Your objective>
Only one stretch of the data is wanted: the line containing "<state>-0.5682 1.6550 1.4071", the line containing "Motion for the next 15", and every line between them, copied exactly.

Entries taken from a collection
___

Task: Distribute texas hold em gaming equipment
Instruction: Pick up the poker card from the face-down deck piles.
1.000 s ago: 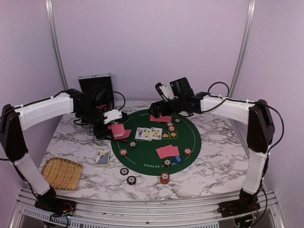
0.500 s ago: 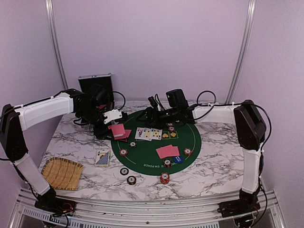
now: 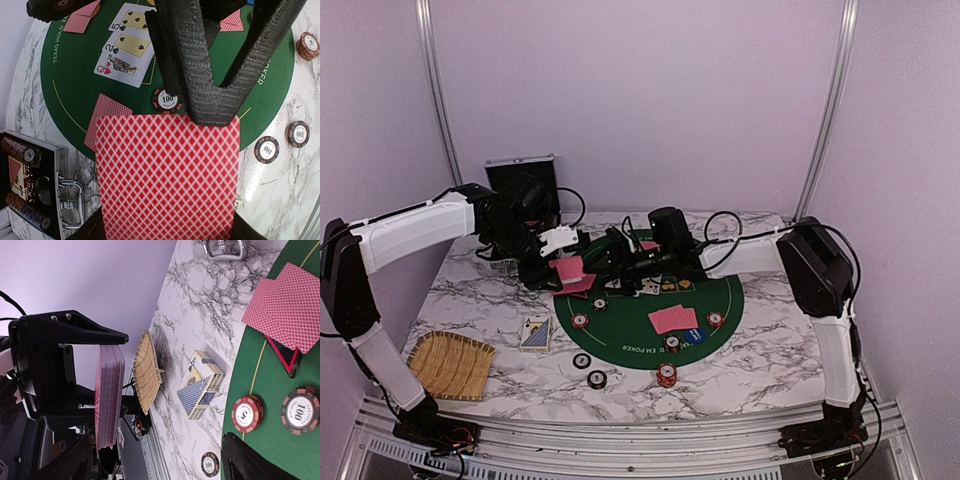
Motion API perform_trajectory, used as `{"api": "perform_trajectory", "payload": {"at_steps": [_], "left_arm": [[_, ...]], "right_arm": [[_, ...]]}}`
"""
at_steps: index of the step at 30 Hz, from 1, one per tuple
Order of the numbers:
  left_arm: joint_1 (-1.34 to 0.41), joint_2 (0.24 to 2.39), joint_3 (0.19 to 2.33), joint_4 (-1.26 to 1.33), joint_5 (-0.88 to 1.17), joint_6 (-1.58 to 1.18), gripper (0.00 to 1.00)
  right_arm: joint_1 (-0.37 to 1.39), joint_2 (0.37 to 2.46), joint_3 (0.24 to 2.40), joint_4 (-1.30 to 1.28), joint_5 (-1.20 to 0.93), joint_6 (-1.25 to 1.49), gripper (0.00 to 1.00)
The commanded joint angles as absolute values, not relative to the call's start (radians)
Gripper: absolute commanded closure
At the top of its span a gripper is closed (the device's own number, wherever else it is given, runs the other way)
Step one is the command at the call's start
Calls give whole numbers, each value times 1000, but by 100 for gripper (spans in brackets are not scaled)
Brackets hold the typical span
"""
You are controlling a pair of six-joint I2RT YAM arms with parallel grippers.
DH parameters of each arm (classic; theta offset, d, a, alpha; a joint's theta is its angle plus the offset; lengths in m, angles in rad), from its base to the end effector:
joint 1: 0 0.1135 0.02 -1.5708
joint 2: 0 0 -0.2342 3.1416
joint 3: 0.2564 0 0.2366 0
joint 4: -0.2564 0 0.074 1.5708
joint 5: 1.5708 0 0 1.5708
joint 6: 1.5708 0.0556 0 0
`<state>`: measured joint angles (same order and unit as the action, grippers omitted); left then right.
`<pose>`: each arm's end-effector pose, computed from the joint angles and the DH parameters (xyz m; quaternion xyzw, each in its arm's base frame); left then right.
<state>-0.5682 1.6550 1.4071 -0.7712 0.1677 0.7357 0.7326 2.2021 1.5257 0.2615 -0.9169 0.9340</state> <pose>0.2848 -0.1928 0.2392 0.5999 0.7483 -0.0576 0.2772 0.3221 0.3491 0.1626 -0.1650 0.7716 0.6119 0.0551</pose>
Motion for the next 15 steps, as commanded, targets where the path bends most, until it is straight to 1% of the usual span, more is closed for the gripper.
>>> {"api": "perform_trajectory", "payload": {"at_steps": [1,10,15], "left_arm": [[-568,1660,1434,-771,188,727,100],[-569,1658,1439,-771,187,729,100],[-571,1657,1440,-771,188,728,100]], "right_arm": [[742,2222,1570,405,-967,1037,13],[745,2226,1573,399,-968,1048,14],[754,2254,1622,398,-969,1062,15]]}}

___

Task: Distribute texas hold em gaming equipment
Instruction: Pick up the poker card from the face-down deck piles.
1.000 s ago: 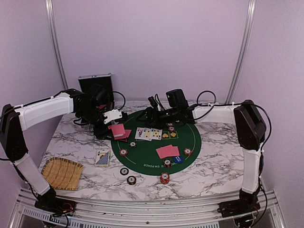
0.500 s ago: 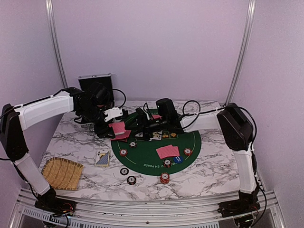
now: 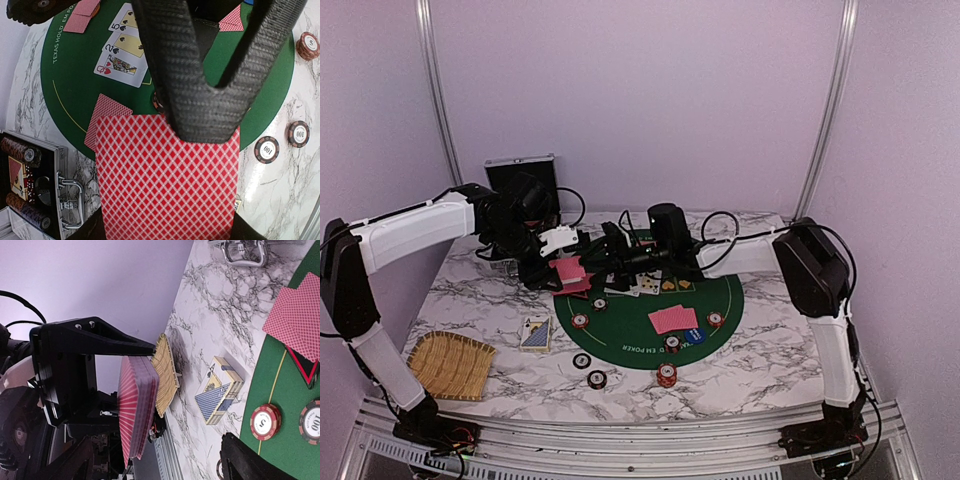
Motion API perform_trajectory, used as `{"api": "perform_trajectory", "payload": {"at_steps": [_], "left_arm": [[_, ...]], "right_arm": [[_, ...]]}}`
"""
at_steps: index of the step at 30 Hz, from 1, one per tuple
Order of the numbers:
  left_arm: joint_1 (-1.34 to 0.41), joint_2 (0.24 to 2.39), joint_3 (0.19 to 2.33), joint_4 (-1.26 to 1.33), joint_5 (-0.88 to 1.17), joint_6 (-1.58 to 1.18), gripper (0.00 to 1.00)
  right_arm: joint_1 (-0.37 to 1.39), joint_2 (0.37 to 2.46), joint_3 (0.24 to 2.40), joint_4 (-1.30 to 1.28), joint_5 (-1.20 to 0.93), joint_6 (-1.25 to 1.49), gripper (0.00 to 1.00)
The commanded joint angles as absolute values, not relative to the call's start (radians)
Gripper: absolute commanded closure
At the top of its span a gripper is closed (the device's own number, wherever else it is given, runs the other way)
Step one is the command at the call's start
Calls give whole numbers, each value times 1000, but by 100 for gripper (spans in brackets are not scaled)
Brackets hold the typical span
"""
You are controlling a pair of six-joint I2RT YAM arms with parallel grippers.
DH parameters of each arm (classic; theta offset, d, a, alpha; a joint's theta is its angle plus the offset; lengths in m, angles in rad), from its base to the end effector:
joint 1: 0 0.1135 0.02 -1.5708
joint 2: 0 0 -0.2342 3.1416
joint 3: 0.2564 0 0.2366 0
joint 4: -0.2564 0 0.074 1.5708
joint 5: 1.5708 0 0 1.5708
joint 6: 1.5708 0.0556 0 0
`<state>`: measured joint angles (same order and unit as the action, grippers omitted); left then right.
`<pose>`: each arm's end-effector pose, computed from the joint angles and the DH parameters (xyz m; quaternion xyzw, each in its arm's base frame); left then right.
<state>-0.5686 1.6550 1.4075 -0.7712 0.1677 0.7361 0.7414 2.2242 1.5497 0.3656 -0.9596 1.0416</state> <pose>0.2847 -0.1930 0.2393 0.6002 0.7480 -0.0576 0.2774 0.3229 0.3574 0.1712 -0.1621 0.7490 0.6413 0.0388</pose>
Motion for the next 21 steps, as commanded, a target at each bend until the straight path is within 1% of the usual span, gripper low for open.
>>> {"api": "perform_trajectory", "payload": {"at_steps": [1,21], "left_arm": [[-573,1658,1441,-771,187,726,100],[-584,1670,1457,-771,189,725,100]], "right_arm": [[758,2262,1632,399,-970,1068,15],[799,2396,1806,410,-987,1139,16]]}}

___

Worked solution>
<state>-0.5682 1.6550 1.4071 -0.7712 0.1677 0.7357 0.7326 2.2021 1.5257 0.2615 -0.9169 0.9340</state> <pose>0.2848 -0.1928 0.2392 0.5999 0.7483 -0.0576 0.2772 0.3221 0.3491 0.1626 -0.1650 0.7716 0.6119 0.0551</pose>
Motion for the next 15 steps, as commanded, targets where the path bends most, until it is straight to 1% of the usual span, more is closed for the gripper.

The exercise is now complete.